Problem to solve » Transcribe the listing that follows in full, omitting pictures.

——

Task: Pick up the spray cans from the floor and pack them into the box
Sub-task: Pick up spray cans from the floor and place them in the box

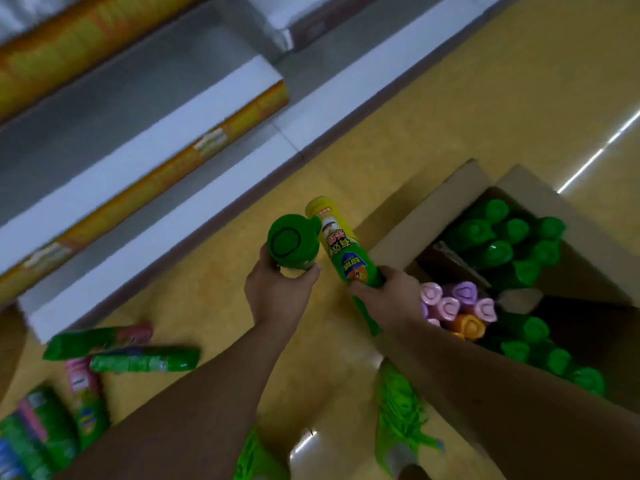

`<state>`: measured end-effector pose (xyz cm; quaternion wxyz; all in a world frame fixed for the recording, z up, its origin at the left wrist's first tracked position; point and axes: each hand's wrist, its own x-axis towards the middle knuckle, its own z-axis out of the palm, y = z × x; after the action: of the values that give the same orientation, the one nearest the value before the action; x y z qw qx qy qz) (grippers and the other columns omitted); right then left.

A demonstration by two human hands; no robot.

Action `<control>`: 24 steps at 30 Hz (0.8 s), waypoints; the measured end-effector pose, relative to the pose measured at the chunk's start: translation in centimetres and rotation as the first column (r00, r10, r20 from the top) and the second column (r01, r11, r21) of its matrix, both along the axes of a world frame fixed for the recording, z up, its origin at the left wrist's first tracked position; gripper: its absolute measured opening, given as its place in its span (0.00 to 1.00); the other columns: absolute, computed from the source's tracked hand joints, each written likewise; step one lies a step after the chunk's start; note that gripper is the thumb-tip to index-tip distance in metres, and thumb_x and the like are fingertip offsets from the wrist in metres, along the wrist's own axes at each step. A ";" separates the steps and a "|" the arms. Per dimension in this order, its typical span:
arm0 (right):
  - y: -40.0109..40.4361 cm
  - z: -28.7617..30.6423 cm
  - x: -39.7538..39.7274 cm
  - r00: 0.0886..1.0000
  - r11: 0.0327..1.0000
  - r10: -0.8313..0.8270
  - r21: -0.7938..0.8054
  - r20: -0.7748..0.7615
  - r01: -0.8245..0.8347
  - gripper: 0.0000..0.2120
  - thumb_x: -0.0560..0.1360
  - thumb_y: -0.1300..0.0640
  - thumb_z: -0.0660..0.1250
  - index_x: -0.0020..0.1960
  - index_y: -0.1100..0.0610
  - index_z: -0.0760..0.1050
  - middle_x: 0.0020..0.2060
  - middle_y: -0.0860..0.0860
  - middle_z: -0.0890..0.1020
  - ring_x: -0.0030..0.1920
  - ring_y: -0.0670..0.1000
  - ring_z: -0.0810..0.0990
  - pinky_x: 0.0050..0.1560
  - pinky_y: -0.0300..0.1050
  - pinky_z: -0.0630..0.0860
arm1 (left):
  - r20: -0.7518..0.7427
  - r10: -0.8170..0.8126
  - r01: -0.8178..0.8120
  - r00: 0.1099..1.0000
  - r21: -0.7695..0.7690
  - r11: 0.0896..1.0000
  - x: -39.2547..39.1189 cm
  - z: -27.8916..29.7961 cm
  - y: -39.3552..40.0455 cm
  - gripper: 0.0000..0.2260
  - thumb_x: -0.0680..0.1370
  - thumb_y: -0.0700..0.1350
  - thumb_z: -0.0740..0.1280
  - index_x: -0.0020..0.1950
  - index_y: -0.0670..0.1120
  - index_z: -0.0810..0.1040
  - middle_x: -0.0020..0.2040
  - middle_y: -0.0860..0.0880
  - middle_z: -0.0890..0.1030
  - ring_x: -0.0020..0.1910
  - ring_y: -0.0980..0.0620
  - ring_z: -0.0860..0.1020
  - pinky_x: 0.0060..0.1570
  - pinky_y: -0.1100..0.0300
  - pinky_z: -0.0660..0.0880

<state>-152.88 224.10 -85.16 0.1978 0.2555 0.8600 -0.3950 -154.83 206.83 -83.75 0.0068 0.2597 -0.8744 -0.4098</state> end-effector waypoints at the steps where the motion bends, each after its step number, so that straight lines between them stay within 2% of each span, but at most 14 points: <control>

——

Expected answer »
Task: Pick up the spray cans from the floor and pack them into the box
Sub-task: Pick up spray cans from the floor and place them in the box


`<state>`: measured end-effector pose (xyz cm; quaternion wxyz; all in a world frame fixed for the recording, z up, its origin at the left wrist's first tracked position; point and axes: each hand's wrist, its own x-axis towards the middle knuckle, its own z-axis out of the palm, y = z × x; after the action: of the values that give the same orientation, the one nearest the value before the action; x y z qw qx qy qz) (grippers and the other columns omitted); right then left.

A demonstration by two human hands; no robot.

Action `<control>`: 24 steps at 30 Hz (0.8 s), waypoints; the measured end-effector pose, relative to the pose measured at the chunk's start: translation in centimetres and rotation as the first column (r00, r10, r20 from the top) and the second column (r01, r11, r21) of its matrix, both along the axes of a world frame fixed for the recording, z up, its origin at the left wrist's first tracked position; gripper: its absolute measured opening, given as its place in its span (0.00 to 1.00); the other columns: absolute, computed from the source's tracked hand joints, each written likewise; step one lies a step after the chunk's start; note that gripper is the thumb-tip to index-tip distance in metres, and thumb_x and the like are fingertip offsets from the wrist in metres, along the wrist's own axes at each step. A ";" separates the steps and a "|" the arms. Per dimension in this order, its typical span:
arm0 (right):
  - y: -40.0109..40.4361 cm
  - z: -28.7617..30.6423 cm
  - x: -39.7538..39.7274 cm
  - r00: 0.0886..1.0000
  - r11: 0.0327..1.0000
  - r10: -0.8313..0.8270
  - r21: -0.7938..0.8054
  - r20: -0.7748..0.7615
  - r01: -0.8245..0.8347
  - gripper: 0.0000..0.2120
  - thumb_x: -0.0560..0.1360
  - thumb_y: -0.1300..0.0640
  - thumb_z: -0.0660..0.1250
  - index_x: -0.0020..0.1960
  - index_y: -0.1100..0.0610
  - index_z: -0.0760..0.1050
  - middle_x: 0.0020..0.2060
  - middle_y: -0.0860..0.0860
  - middle_z: -0.0890..0.1020
  - ring_x: -0.0030..0.1920
  - ring_y: -0.0670..0.1000
  - ring_z: -0.0810..0.0990
  - pinky_x: 0.0050..0.1560
  - pinky_y: -0.0300..0.1050
  - pinky_z: -0.0630..0.0860
arm1 (left):
  - r20: -0.7518..0.7427
  - r10: -0.8170..0.8126
  - r01: -0.8178..0.8120
  - r00: 0.1099..1.0000
  - r21: -0.7695..0.7690
  - r11: 0.0896..1.0000
  - x: -39.2547..39.1189 cm
  - z: -27.8916..29.7961 cm
  - y: -39.3552..40.0455 cm
  - gripper: 0.0000..0.2260
  - thumb_x: -0.0680..0.1370
  - thumb_y: -0.0700..0.1350
  - thumb_z: -0.0740..0.1280
  - index_x: -0.0020..0.1950
  - index_y: -0.0670..0.1120
  - index_z: -0.0810..0.1040
  - middle_x: -0.0020..0.2040
  - middle_y: -0.0860..0.0880
  - middle_z: -0.0890..0.1030
  - ring_x: -0.0020..0.1910
  - ring_y: -0.0980..0.0620
  - ring_z: -0.0860..0.1020
  - pinky_x: 0.0060..0.1570
  - pinky_y: -0.1100..0.0300
  - pinky_z: -0.0660..0.0880

<state>-152.88 224.10 -85.16 0.1978 0.2555 0.8600 -0.3950 -154.83 206.83 -83.75 0.0068 0.2597 -0.8744 -0.4098</state> end-effector waypoints at the steps where the motion bends, each after its step number, so that straight lines between them stay within 2% of each span, but at most 14 points: <control>

No further output is required here.